The wild strawberries were about the size of M&M's and required, picking and capping.  A 10 quart bucket of berries, caps and stems  would yield about 4 quarts of berries.  Mamma made strawberry pies, jam and ice cream.  The jam was put up in 8 ounce jelly glasses and covered with melted parafin.  You could take that jam and put it on a hot buttered biscuit and have probably the most delicious breakfast ever tasted by humans.  We made a lot of blackberry pies and Mamma made jelly out of the blackberries so that there were no seeds to get in Daddy's teeth.  The muscadines were mainly for eating, but Mamma made wine out of some and also made a concentrate of the juice to mix with water to make a kind of soft drink for us kids. The wine was made by mixing enough sugar in the muscadine juice to float an egg.  Then the juice would ferment for a couple of weeks and get bottled and capped.  In the winter, the wine would be brought out for stomach aches and rarely for some sort of celebration.  As I remember it, the wine was very sweet and not very alcoholic at all.

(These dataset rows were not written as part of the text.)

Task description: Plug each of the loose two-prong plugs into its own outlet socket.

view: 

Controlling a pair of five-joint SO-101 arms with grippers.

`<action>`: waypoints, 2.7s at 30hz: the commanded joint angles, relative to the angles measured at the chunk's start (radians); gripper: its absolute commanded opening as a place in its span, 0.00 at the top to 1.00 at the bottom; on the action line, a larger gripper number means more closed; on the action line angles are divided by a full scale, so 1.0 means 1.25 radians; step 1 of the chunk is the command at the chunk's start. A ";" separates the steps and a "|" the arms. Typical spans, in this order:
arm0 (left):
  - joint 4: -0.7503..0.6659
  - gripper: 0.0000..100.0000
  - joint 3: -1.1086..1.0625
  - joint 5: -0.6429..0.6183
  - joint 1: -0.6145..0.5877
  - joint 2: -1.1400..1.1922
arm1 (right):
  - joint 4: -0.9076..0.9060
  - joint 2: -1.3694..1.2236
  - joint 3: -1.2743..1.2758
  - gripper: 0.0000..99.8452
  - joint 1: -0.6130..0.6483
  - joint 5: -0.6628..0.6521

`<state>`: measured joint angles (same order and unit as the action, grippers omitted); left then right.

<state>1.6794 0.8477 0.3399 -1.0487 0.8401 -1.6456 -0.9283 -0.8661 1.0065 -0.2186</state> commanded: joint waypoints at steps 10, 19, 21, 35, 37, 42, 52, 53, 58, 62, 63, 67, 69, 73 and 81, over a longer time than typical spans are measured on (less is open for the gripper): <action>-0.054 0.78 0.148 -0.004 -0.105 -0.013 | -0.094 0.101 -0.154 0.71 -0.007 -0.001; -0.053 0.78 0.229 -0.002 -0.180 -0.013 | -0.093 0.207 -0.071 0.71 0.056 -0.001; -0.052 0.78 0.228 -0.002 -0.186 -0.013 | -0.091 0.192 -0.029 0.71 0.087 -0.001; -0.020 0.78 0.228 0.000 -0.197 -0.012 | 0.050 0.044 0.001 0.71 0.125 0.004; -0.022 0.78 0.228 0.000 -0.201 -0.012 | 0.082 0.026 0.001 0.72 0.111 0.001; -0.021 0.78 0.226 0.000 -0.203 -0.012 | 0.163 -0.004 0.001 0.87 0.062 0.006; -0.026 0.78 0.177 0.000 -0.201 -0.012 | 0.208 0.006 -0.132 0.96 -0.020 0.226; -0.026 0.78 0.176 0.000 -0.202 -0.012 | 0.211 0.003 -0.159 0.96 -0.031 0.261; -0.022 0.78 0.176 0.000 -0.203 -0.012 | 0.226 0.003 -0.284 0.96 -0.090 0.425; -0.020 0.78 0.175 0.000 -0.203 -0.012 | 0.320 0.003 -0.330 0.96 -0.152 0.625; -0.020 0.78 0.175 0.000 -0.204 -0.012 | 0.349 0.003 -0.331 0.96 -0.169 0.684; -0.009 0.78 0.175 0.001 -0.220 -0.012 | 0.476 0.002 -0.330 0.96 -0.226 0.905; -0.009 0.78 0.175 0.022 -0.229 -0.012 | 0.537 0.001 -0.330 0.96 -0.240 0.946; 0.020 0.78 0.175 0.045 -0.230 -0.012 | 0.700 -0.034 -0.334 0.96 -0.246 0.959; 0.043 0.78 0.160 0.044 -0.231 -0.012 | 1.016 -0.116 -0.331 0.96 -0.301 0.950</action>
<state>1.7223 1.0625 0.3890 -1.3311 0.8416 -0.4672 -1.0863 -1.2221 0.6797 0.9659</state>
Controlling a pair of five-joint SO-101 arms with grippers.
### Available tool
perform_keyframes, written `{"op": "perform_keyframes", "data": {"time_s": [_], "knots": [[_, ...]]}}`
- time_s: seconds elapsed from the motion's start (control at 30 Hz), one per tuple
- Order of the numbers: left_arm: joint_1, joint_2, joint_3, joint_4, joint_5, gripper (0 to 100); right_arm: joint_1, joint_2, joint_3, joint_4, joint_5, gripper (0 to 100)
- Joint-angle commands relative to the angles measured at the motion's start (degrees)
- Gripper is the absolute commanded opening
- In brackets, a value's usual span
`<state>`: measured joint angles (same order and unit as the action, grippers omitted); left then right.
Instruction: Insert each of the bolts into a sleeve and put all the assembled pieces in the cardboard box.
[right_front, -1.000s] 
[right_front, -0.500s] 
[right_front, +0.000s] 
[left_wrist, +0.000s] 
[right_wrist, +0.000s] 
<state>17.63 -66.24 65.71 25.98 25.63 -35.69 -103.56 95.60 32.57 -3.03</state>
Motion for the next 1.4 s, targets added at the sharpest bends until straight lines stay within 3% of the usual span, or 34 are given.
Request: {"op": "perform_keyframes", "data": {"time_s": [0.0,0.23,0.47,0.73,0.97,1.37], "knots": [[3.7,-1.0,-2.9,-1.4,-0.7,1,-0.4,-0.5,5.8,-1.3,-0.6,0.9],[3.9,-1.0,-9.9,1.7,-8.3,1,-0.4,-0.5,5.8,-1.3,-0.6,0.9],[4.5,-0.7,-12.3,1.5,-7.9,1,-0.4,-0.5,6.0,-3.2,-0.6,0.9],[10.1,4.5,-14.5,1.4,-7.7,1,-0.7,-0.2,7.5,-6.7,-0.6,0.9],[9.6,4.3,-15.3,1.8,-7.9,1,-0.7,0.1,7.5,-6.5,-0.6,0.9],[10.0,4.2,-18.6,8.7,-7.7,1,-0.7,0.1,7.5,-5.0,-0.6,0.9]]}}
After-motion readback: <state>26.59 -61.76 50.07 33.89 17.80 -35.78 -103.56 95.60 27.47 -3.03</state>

One quick wine story...  Mamma made some blackberry wine one summer and bottled it in some gin bottles that she found somewhere.  The bottles were stored on the top shelf our her and Daddy's closet.  Later on in the summer we took an overnight trip to the mountains and when we came home there was a definite Mogan David smell in their bedroom.  The wine had continued to ferment until one of the bottles literally blew up and drenched all their clothes with very sweet and sticky wine.  There was no church for us that Sunday!